▸ **WORK INSTRUCTIONS**: Which lines of the data include the string "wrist"? List them all.

○ ○ ○ ○

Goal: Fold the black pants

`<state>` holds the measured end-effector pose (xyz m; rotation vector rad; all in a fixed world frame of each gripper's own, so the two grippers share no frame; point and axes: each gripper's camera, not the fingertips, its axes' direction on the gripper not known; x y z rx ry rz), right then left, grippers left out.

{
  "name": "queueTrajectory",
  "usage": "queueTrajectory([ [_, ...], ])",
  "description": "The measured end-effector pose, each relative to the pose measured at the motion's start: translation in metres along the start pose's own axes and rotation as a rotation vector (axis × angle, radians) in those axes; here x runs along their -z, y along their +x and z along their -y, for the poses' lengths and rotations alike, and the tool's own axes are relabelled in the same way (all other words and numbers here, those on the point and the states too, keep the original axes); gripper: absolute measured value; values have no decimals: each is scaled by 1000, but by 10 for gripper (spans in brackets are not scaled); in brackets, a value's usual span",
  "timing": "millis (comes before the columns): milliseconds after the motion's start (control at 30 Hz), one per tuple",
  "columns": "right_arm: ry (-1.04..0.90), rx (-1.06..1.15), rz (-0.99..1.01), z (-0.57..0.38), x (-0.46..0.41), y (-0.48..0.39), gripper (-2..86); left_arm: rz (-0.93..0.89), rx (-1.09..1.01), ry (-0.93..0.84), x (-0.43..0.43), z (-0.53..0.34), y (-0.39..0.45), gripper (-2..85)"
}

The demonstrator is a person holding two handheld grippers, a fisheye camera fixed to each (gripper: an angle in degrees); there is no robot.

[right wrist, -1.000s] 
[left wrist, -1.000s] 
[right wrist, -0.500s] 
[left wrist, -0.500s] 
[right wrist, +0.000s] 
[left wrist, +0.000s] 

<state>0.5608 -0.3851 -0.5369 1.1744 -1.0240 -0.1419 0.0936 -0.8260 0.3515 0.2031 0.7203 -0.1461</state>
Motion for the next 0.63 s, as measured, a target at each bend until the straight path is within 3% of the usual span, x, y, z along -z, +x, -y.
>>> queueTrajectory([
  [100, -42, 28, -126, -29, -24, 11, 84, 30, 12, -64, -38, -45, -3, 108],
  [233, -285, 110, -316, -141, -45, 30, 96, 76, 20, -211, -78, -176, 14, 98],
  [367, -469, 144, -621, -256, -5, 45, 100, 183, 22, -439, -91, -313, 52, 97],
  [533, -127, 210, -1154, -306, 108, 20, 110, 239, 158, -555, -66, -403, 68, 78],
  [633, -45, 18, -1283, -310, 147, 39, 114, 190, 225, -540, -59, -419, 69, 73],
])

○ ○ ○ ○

▸ **EXPECTED OUTPUT**:
[right wrist, -1.000s] 
[left wrist, -1.000s] 
[right wrist, -0.500s] 
[left wrist, -0.500s] 
[right wrist, +0.000s] 
[left wrist, +0.000s] 

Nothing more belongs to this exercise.